This was the day of seat fitting. This can be a fussy job that requires patience and attention to detail, as well as a Shinto Rasp. No matter how accurate the CNC cut panels, or how well the builder does assembling the hull, the seats will fit a little differently on each boat built. This requires scribing and shaving the mating edges of the seat panels to fit your unique build. Even the very best fitting seat panels will require beveling the mating edges to accommodate the flare of the hull sides. Luckily, wood and epoxy building, unlike traditional wood joinery, doesn’t require tight fitting joints. In fact, it is actually stronger to have a wide gap filled with thickened epoxy than a tight gap with a very thin glue line of epoxy. So, we can go pretty wild with the Shinto Rasp. Care needs to be taken, however, when using one of these indispensable tools. It cuts very quickly, and a quick slip into a knuckle becomes a gory and painful experience.

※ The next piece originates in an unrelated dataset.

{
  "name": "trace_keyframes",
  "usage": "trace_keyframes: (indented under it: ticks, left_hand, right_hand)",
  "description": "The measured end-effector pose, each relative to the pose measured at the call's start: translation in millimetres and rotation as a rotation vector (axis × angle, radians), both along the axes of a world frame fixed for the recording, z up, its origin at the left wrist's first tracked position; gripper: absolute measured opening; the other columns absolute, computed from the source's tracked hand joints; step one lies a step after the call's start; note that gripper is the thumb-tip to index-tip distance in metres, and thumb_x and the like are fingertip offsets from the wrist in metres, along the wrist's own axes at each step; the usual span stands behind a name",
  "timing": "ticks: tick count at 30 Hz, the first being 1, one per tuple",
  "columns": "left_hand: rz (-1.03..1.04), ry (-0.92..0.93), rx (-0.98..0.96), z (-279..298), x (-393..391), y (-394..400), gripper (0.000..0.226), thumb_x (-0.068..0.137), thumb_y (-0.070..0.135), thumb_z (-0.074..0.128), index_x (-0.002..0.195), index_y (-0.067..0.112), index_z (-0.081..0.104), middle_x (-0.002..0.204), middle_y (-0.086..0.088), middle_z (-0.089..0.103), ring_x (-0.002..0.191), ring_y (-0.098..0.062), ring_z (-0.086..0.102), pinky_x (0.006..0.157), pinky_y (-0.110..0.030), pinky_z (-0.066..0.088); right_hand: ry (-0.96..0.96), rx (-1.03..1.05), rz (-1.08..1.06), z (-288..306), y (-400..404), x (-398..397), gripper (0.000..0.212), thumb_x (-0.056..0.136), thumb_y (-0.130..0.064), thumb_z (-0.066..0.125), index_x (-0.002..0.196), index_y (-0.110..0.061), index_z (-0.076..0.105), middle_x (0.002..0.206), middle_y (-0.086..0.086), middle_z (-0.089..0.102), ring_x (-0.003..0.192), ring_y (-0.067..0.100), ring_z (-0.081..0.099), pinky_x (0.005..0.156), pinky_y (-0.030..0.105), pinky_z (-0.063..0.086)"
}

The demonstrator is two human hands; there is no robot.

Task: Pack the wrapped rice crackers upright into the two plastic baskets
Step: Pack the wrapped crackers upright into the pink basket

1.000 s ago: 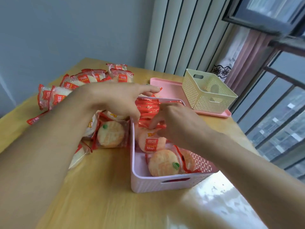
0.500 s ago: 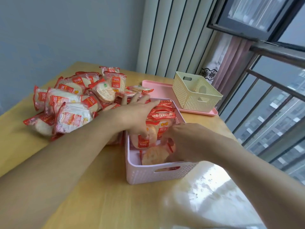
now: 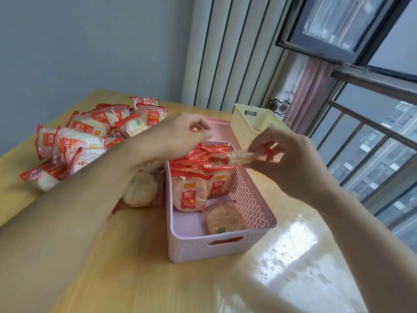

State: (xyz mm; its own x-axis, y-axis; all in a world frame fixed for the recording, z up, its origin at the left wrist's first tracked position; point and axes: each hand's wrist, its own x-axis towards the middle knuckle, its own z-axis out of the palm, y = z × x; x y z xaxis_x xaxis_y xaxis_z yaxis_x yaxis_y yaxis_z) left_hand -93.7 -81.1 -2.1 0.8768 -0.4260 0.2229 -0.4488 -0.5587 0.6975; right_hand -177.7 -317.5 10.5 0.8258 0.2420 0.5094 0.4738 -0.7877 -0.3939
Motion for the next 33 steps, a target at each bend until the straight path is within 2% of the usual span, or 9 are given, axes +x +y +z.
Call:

By first laying the unaltered panels into place, we can see how well it fits, and if it will need to be trimmed. I found that all of the seat panels needed to be beveled to roughly match the hull flare before I could begin any scribing. Some builds I have done had seats that fit more loosely. Test fit first. After getting reasonably close, I could begin scribing to get a more exact fit. Scribing is done by holding a pencil at a consistent distance from the surface that we are fitting to, and drawing a line on the piece that is meant to fit into place. This is often done using a compass. By setting the compass to the widest gap’s width and drawing a line, using the point of the compass running along the side of the hull, you can make a line that is exactly the same shape as the hull side. I generally use my finger to hold a constant distance while drawing a line, but this technique takes practice to master, and a compass is recommended.

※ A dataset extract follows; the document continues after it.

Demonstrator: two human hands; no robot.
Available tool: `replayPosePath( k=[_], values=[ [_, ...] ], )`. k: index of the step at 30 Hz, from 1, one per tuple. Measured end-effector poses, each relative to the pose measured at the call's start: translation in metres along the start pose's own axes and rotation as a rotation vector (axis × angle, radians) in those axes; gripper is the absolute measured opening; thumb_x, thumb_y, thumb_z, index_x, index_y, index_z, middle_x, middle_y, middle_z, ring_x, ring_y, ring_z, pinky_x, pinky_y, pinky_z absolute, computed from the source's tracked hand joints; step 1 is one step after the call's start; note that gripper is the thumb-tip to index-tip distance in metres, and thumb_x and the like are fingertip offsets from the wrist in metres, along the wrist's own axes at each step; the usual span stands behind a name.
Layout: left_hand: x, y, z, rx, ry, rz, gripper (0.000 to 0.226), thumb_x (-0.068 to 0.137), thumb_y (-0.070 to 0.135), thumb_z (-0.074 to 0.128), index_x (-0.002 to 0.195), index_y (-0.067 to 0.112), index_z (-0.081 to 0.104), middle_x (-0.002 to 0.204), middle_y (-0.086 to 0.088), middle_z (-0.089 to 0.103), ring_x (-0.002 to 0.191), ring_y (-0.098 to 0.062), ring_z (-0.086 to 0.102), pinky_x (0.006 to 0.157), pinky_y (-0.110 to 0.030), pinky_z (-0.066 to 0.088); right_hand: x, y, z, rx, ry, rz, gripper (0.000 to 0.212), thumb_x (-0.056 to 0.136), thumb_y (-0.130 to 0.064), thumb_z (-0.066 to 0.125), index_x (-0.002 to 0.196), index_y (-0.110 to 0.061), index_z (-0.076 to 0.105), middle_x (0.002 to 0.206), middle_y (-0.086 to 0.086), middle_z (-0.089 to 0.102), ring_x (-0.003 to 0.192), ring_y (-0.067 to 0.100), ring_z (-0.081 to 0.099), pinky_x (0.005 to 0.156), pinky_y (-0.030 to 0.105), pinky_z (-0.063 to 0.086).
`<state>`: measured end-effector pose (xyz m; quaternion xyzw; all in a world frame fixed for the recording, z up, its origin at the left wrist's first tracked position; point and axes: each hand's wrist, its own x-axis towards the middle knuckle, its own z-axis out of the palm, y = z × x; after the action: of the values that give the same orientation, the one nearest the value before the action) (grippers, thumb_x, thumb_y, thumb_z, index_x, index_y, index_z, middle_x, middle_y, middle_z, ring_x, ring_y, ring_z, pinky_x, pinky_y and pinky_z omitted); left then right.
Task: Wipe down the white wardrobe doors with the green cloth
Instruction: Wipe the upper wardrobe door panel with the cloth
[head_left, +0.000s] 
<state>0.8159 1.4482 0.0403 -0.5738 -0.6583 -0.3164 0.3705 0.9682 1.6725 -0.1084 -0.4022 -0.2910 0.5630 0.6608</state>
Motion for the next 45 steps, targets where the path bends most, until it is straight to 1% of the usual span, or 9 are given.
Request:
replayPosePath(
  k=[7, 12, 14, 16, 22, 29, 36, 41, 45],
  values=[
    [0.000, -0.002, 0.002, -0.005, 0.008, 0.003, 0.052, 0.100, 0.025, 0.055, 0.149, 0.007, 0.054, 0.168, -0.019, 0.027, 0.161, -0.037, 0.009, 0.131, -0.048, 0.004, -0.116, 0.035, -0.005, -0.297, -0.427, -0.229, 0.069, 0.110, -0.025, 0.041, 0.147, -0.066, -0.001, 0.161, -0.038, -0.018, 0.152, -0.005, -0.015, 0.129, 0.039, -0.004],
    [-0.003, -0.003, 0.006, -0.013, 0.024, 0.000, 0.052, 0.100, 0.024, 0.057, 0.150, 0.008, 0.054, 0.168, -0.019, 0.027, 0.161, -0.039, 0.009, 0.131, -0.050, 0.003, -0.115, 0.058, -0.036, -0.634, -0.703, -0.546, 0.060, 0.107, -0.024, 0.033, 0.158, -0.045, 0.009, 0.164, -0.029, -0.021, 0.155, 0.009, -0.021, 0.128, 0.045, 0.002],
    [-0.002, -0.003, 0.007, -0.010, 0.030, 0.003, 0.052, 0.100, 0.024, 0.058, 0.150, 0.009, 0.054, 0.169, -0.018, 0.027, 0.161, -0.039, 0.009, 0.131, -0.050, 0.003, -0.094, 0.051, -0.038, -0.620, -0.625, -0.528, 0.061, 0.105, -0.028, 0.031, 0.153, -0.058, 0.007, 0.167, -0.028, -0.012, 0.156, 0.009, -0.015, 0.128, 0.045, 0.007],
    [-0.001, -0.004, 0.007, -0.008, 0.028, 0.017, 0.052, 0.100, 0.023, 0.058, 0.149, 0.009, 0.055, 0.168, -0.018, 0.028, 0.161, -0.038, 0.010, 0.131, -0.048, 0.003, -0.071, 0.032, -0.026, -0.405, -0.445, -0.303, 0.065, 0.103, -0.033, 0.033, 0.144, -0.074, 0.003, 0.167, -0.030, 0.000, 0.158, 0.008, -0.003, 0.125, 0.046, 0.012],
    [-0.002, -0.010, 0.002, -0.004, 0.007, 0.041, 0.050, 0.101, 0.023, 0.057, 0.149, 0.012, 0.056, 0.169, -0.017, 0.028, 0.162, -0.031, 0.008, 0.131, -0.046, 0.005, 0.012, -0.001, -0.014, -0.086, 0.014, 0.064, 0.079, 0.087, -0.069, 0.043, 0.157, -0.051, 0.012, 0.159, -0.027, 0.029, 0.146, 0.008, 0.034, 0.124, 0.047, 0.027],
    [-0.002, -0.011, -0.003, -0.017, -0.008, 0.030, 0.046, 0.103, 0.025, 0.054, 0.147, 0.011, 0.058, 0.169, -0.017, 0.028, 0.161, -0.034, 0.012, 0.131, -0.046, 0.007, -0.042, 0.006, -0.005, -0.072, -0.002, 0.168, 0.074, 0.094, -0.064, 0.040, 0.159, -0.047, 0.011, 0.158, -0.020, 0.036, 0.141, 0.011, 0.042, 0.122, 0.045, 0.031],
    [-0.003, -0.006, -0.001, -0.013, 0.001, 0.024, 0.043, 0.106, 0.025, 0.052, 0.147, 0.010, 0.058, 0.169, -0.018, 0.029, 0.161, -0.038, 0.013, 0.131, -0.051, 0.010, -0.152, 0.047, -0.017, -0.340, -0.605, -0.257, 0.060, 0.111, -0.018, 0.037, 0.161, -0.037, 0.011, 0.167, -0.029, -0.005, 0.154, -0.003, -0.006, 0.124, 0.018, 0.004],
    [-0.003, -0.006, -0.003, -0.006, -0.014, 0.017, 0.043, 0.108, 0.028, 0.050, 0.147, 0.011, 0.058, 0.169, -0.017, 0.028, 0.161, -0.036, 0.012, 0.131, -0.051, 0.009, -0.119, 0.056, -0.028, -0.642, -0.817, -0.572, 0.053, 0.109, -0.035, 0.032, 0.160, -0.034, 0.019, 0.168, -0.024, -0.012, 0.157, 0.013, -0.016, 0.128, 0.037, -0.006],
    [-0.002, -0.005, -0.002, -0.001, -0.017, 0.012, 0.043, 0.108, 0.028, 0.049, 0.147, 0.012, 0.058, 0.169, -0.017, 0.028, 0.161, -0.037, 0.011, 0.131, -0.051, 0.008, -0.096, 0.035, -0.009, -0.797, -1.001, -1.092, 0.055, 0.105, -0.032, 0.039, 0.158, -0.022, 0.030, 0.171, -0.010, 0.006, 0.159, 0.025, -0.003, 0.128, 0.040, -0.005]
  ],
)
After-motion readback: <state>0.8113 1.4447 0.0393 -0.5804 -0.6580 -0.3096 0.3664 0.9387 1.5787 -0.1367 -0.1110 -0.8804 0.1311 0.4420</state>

Bow seat test fit. Not bad right out of the box!

Scribing a line using my finger as a guide. Holding the pencil firmly while running my finger along the side of the hull gives an accurate scribe line. This technique is tricky, and requires practice. Especially difficult on wide scribes. A compass does this easily.

Once the scribe line has been made, I used it as a guide to cut off “the high spots.” I don’t generally cut all the way to line at first. Many seats, like the one at the bow on this boat, have no support beneath them to hold them at the correct height and require the hull sides to squeeze them at the right spot, so if I were to cut away too much, the seat would fall below the height that it should be. So by taking little bites away from the worst fitting areas, I can slowly get the fit that I am looking for. Many kit boats have marks on the hull panels to locate the correct placement of these types of seats. This one doesn’t. So, the thing to make sure of when doing the fit is that it doesn’t end up slanting downhill towards the bow. This will create a spot where rain water will puddle, and that is not great.

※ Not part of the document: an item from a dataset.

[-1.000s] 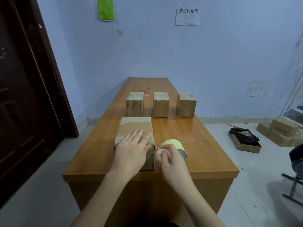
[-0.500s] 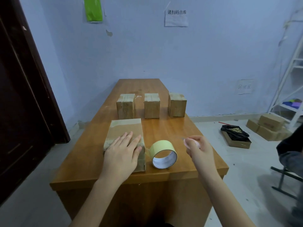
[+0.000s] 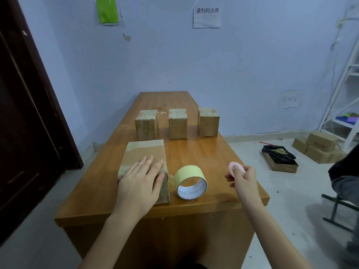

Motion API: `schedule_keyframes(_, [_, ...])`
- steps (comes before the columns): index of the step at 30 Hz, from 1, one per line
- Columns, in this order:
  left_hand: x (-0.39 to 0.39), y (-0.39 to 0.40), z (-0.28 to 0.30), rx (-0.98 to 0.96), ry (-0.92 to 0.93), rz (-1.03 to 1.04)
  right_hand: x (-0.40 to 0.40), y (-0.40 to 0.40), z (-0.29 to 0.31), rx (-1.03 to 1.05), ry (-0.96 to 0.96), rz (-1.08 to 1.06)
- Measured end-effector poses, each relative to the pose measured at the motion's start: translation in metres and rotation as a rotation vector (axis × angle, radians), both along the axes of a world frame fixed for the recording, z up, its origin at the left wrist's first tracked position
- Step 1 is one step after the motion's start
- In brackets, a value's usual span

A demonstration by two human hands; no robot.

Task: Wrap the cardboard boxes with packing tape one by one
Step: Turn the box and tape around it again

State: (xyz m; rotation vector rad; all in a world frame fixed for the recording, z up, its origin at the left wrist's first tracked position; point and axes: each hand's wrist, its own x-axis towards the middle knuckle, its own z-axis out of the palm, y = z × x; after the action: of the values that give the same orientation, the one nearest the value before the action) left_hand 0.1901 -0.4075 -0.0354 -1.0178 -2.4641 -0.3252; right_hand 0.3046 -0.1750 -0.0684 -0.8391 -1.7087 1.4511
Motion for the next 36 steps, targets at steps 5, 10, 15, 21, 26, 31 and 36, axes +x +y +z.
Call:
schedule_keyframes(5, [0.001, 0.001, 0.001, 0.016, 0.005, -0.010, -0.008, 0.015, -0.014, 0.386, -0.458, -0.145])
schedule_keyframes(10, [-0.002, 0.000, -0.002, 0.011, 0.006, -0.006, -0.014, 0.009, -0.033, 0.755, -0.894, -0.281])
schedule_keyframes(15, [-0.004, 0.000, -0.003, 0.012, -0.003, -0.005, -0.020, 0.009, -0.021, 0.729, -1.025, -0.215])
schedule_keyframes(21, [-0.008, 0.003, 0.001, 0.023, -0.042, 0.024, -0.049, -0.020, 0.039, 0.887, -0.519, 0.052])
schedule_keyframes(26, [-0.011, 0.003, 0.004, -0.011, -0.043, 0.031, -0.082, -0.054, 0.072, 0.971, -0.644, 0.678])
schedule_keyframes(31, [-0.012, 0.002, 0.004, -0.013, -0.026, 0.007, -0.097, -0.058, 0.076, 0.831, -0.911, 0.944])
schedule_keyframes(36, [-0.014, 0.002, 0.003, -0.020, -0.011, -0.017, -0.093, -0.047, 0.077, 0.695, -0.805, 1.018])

Bevel all of the edges that meet the hull in order to accommodate the flare of the hull sides. It is generally necessary in order to get the panels to fit at the right height. The CNC cut is meant to fit well at the top of the panel creating the need to bevel the bottom. But, yes. Epoxy can fill the gaps. Some kits require more or less attention in these areas. Seats made of thicker plywood, like these 6mm, will almost always require some beveling. It is quick work with a Shinto. Bench top belt sander works well too.

The slots that fit around the frames needed to be widened on this one. A sloppy fit is best here. They are difficult to get in and out if they fit too well. And the panels will need to be removed and replaced several times before they are fit successfully. Shinto makes short work of this job.

As an employee of CLC, I get to test out any improvements they may be making to the kits. It this case, the design team decided to redraw the seat panels in order to make them fit better. Having never built this model before, I was unsure if these panels were fitting better, so I sent them some photos and they decided to redraw them again. So I was forced to stop at this point and wait for the new “improved “ seat panels. CLC is constantly improving their existing kits and manuals based on feedback given from customers. The quality of a kit certainly improves with age.

After scribing, my panels were too wide to fit together at their joints. These were experimental “improved” panels. They will be redrawn, and improved again in order to fit better.

So, since I was unable to continue building, I gave the interior of the boat its first epoxy fill coat. (Not pictured) The sealed compartments will need two epoxy coats before installation of the seat tops.